UNITED STATES DISTRICT COURT FOR THE WESTERN DISTRICT OF PENNSYLVANIA
Mar 16, 2017
Civil Action No. 16-271 (W.D. Pa. Mar. 16, 2017)

Opinion

Civil Action No. 16-271

03-16-2017

JENNIFER LYNN PARKER, Plaintiff, v. NANCY A. BERRYHILL, ACTING COMMISSIONER OF SOCIAL SECURITY Defendant.


OPINION

Plaintiff Jennifer Lynn Parker ("Parker") brings this action pursuant to 42 U.S.C. § 405(g) for review of the ALJ's decision denying a claim for disability insurance benefits ("DIB") under Title II of the Social Security Act, 42 U.S.C. § 1318-1383.Parker alleges a disability beginning on September 13, 2012. (R. 30) She contends that she suffers from both physical and mental impairments which preclude her from engaging in substantial gainful activity. Following a hearing, the ALJ denied Parker's claim. Specifically, the ALJ concluded that Parker retained the residual functional capacity to perform certain types of medium range work. Parker then appealed, raising multiple arguments. Pending are Cross Motions for Summary Judgment. ECF docket no. 11 and ECF docket no. 13. For the reasons set forth below, the case is remanded for further consideration.

A. Standard of Review

The standard of review in social security cases is whether substantial evidence exists in the record to support the Commissioner's decision. Allen v. Bowen, 881 F.2d 37, 39 (3d Cir. 1989). Substantial evidence has been defined as "more than a mere scintilla. It means such relevant evidence as a reasonable mind might accept as adequate." Ventura v. Shalala, 55 F.3d 900, 901 (3d Cir. 1995), quoting Richardson v. Perales, 402 U.S. 389, 401 (1971). Additionally, the Commissioner's findings of fact, if supported by substantial evidence, are conclusive. 42 U.S.C. §405(g); Dobrowolsky v. Califano, 606 F.2d 403, 406 (3d Cir. 1979). A district court cannot conduct a de novo review of the Commissioner's decision or re-weigh the evidence of record. Palmer v. Apfel, 995 F.Supp. 549, 552 (E.D. Pa. 1998). Where the ALJ's findings of fact are supported by substantial evidence, a court is bound by those findings, even if the court would have decided the factual inquiry differently. Hartranft v. Apfel, 181 F.3d 358, 360 (3d Cir. 1999). To determine whether a finding is supported by substantial evidence, however, the district court must review the record as a whole. See, 5 U.S.C. §706.
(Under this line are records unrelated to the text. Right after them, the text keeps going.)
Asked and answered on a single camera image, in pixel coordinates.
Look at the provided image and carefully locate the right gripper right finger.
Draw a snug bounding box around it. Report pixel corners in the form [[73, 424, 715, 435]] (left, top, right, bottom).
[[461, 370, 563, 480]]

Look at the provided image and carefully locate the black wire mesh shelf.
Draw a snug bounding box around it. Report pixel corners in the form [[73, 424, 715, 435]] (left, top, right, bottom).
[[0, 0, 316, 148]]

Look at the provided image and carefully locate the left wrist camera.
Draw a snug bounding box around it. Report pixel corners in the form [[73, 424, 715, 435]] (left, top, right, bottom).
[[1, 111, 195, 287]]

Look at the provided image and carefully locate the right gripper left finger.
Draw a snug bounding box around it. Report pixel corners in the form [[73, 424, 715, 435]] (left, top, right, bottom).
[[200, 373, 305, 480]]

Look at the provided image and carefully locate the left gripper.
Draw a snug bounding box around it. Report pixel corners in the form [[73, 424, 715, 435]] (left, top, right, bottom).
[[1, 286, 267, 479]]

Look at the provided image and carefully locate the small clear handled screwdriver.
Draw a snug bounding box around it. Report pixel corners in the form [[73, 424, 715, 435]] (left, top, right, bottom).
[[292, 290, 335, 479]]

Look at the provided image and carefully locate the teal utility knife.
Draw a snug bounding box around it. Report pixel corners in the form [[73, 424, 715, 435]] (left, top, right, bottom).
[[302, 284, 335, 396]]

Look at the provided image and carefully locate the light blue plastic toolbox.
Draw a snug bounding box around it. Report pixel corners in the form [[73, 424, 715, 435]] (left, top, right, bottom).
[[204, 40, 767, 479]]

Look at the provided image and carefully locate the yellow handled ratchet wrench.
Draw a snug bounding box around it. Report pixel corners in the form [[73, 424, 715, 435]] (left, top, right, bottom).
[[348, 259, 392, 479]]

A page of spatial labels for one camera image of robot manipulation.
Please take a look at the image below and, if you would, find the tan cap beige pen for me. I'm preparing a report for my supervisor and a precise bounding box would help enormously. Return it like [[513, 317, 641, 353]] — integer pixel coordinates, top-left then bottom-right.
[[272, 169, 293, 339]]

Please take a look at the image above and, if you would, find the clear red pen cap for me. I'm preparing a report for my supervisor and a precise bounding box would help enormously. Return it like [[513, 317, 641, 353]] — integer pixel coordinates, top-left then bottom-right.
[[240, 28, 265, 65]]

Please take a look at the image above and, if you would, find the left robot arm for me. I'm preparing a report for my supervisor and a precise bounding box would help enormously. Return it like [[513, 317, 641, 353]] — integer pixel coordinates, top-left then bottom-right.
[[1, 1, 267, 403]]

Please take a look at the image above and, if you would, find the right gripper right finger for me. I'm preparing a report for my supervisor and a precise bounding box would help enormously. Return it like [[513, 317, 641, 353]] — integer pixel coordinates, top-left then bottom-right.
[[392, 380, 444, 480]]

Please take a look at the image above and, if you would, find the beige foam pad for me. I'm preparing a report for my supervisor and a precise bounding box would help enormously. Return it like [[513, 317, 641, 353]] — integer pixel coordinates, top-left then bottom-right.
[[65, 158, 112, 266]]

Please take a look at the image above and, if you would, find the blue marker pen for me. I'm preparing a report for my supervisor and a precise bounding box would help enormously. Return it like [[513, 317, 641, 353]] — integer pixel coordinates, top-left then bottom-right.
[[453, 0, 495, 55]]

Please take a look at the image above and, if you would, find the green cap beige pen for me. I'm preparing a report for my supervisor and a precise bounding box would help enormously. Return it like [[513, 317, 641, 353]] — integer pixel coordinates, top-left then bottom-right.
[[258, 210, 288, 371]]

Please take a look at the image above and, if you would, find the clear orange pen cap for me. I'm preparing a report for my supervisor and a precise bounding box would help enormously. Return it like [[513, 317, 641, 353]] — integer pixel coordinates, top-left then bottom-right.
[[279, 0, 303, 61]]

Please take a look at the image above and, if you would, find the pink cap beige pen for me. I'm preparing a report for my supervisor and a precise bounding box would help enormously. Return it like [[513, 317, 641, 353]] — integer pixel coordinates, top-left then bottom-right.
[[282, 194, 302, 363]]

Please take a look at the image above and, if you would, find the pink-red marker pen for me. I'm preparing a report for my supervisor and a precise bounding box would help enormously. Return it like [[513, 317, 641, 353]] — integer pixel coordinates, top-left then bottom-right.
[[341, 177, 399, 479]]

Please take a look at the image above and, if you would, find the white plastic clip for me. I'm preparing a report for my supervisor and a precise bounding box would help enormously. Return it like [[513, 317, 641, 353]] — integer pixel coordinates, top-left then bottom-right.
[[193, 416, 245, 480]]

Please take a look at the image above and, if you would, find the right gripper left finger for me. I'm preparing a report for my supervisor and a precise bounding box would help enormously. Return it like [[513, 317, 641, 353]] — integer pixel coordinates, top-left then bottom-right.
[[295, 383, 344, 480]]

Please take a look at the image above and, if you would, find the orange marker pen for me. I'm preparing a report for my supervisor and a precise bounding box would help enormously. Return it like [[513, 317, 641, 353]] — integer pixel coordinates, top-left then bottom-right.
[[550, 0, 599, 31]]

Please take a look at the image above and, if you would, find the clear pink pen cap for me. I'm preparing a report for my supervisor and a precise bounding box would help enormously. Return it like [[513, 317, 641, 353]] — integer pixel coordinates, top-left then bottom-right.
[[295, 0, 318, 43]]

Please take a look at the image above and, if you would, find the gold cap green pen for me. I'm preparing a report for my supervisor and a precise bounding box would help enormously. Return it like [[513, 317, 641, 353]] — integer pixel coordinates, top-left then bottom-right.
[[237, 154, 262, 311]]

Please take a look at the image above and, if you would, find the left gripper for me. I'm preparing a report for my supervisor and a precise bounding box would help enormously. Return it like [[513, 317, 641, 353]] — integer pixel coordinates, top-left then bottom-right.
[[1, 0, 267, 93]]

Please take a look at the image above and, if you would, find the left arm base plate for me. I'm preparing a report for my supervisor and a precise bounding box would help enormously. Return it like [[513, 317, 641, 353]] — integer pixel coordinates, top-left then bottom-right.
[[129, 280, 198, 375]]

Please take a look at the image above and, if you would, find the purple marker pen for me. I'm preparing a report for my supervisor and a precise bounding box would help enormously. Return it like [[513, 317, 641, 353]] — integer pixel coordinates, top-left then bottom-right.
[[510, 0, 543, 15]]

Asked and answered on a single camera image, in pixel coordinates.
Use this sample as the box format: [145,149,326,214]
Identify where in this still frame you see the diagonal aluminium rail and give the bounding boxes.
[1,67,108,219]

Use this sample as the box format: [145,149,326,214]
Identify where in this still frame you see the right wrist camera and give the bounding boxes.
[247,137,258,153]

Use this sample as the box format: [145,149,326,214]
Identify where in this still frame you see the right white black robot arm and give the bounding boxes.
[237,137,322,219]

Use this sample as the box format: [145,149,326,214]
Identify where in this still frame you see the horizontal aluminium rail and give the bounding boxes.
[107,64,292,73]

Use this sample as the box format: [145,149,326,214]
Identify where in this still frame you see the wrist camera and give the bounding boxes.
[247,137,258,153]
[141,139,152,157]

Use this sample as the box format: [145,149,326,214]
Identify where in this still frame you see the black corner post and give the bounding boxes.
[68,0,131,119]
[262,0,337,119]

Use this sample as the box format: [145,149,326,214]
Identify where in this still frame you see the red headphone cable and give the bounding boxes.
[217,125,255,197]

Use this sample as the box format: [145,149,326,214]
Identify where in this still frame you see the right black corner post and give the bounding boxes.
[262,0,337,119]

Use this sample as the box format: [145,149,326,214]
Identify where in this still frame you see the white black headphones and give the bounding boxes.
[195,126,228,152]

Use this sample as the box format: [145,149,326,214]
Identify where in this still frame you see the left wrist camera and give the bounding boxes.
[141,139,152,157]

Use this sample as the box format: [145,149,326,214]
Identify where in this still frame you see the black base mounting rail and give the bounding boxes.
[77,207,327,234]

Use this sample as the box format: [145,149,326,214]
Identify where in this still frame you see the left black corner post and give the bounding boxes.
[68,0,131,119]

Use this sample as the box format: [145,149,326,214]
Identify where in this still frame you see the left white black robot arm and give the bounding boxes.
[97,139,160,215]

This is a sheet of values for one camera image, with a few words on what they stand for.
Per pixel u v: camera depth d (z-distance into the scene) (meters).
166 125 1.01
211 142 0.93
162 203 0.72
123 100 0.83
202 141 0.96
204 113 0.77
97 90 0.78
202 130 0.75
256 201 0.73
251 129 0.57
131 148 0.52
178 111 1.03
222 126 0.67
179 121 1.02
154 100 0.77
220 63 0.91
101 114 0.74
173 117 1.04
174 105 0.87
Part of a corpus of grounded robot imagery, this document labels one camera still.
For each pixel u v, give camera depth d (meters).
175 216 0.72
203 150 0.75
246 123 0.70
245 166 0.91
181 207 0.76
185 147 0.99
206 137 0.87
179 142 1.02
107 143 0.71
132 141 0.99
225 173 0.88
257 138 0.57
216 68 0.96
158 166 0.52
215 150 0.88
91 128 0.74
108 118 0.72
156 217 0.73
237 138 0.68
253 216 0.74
To be eligible for social security benefits, the plaintiff must demonstrate that he cannot engage in substantial gainful activity because of a medically determinable physical or mental impairment which can be expected to result in death or which has lasted or can be expected to last for a continuous period of at least 12 months. 42 U.S.C. §423(d)(1)(A); Brewster v. Heckler, 786 F.2d 581, 583 (3d Cir. 1986).

The Commissioner has provided the ALJ with a five-step sequential analysis to use when evaluating the disabled status of each claimant. 20 C.F.R. §404.1520(a). The ALJ must determine: (1) whether the claimant is currently engaged in substantial gainful activity; (2) if not, whether the claimant has a severe impairment; (3) if the claimant has a severe impairment, whether it meets or equals the criteria listed in 20 C.F.R., pt. 404, subpt. P., appx. 1; (4) if the impairment does not satisfy one of the impairment listings, whether the claimant's impairments prevent him from performing his past relevant work; and (5) if the claimant is incapable of performing his past relevant work, whether he can perform any other work which exists in the national economy, in light of his age, education, work experience and residual functional capacity. 20 C.F.R. §404.1520. The claimant carries the initial burden of demonstrating by medical evidence that he is unable to return to his previous employment (steps 1-4). Dobrowolsky, 606 F.2d at 406. Once the claimant meets this burden, the burden of proof shifts to the Commissioner to show that the claimant can engage in alternative substantial gainful activity (step 5). Id.

A district court, after reviewing the entire record may affirm, modify, or reverse the decision with or without remand to the Commissioner for rehearing. Podedworny v. Harris, 745 F.2d 210, 221 (3d Cir. 1984).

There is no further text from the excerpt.